Bridge-gate-scarred Gov. Chris Christie is holding his own with voters, but the Republican's image as a potential presidential candidate has taken a hit, two new polls showed Wednesday.
In an NBC/Marist poll,
69 percent of those surveyed said the George Washington Bridge controversy hadn't changed their opinions of the governor, but his formerly slim lead
over presumptive Democratic candidate Hillary Clinton is gone, with Christie now trailing the former secretary of state by 13 percentage points in a hypothetical match-up.
In a Quinnipiac poll,
Christie's job approval rating was 55 percent, with 38 percent disapproving, down from his all-time-high 74 percent approval last February, the poll showed.
But 49 percent said the scandal hurts his chances as a 2016 presidential contender, and 7 percent said it ends those dreams. Thirty-eight percent said the scandal won't affect his shot at the White House at all.
"New Jersey Gov. Christopher Christie is doing better with the public than with the news media. His job approval has dropped from the stratosphere, but it's still double-digit-positive, pretty much where he was before his Superstorm Sandy hug with President Barack Obama," said Maurice Carroll, director of the Quinnipiac University Polling Institute.
Both polls found voters largely dismiss Christie's reputation as a bully.
The Marist poll found that 47 percent view Christie as a strong leader, while 27 percent consider him a bully. The Quinnipiac survey showed 54 percent of voters think the governor is a leader, while 40 percent consider his style more bully -- one of his lowest "bully" scores since the poll first asked the question in 2010.
"We stopped asking that 'bully' question 18 months ago," Carroll said. "But we tried it again and, even with all the 'Bridge-gate' stories, he still scores higher as a leader than as a bully. Except with Democrats. More than half of them still say 'bully' -- and not in a good way."
The Marist survey may be most telling about Christie's presidential appeal to voters across the country: Clinton polls at 50 percent, while Christie trails with 37 percent among nationwide voters. In the same poll a month ago, Clinton's lead was 3 points, at 48 percent to Christie's 45 percent.
But the poll found Christie is still leading the GOP pack with 16 percent, followed by Rep. Paul Ryan of Wisconsin with 12 percent, Sen. Rand Paul of Kentucky with 9 percent, and Florida Gov. Jeb Bush with 8 percent.
"The numbers suggest it's far from politically fatal for him," said Lee Miringoff, director of the Marist College Institute for Public Opinion, adding, however, that Americans "are getting to know to him, and that's maybe not the best way to introduce himself to a national audience."

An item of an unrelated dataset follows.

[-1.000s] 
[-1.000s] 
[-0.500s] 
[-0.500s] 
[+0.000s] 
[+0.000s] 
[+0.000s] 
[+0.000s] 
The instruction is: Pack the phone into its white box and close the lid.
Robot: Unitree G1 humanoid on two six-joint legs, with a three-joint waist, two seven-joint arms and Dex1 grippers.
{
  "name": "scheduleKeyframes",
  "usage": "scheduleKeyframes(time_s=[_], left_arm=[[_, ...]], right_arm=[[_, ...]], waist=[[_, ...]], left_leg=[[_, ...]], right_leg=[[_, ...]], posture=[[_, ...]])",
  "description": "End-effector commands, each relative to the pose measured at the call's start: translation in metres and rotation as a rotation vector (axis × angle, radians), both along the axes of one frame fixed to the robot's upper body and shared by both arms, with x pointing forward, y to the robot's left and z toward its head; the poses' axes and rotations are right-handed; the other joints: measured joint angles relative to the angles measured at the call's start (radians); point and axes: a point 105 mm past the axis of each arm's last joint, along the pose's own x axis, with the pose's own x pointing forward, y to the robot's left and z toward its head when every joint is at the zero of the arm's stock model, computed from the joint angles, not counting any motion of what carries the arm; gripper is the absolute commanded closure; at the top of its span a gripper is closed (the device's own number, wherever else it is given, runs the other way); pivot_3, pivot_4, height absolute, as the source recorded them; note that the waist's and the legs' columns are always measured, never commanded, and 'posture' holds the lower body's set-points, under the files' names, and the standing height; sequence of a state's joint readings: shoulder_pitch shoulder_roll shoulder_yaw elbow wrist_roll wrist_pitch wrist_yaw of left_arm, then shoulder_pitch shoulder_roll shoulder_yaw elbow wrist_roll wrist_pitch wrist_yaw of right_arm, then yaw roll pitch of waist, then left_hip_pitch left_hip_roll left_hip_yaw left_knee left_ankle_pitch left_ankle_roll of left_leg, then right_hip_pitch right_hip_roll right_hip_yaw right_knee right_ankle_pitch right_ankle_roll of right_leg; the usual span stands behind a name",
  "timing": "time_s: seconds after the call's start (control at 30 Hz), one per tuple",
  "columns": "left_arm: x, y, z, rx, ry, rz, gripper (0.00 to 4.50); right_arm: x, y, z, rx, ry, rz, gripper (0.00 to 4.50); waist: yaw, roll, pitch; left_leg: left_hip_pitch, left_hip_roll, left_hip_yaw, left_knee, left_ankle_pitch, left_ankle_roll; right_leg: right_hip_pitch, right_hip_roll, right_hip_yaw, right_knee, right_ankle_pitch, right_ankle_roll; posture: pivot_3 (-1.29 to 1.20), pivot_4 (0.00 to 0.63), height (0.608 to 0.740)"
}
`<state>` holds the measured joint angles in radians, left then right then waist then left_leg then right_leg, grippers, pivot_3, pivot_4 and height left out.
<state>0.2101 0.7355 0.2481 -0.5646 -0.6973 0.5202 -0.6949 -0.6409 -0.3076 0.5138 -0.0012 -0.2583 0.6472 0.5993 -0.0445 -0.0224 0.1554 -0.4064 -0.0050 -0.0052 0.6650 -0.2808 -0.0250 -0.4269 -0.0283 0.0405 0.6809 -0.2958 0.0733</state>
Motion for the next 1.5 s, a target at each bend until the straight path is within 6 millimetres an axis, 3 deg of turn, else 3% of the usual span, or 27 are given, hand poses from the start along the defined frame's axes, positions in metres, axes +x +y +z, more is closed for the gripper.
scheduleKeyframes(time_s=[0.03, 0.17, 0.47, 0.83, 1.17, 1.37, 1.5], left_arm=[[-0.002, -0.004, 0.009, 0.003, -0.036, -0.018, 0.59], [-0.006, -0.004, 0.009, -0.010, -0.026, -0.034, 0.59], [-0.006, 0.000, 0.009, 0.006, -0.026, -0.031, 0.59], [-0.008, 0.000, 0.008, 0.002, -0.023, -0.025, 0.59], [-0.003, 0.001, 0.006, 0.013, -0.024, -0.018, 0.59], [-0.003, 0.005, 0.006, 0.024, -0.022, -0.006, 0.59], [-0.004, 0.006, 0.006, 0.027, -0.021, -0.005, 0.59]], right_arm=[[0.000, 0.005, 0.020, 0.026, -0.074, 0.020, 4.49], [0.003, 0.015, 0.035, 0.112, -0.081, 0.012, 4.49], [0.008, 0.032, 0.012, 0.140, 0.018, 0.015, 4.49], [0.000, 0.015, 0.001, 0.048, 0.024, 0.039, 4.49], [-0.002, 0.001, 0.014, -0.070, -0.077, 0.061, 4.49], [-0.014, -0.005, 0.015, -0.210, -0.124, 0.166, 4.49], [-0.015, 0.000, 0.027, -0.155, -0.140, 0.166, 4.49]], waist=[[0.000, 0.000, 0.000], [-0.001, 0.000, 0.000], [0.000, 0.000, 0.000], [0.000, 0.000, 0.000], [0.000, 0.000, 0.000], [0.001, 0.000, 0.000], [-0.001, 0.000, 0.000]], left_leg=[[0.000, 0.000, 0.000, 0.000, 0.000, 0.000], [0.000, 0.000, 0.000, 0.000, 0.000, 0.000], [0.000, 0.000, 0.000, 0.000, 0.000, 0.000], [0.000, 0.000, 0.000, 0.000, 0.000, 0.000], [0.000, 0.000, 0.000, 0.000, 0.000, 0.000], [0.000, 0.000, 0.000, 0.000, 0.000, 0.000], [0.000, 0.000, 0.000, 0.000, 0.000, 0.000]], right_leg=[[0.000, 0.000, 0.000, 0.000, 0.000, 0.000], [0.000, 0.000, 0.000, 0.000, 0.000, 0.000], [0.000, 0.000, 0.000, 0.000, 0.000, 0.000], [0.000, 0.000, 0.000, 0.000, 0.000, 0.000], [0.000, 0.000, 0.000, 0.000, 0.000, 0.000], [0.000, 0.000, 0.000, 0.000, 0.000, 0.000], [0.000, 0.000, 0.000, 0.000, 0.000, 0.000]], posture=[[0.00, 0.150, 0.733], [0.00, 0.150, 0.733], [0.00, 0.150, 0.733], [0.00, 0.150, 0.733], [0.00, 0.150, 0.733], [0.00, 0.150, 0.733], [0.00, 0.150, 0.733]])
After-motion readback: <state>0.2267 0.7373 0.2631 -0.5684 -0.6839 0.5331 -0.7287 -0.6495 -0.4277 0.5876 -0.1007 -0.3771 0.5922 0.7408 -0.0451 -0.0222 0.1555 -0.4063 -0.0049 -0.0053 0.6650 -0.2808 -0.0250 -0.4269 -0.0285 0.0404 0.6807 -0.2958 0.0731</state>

Among possible GOP presidential hopefuls, "it’s about as wide open as it can get," Miringoff added.
The polls come in the wake of last week's release of documents showing some of Christie's aides and appointees were involved in closing lanes leading to the George Washington Bridge in September, causing traffic problems in nearby Fort Lee as suspected political payback because its mayor didn't endorse the governor's re-election.
Christie fired an aide and his top political adviser after emails connected them to the scandal, but has insisted he had no knowledge
of their involvement.
Both polls had margins of error of plus-or-minus 2.8 percentage points.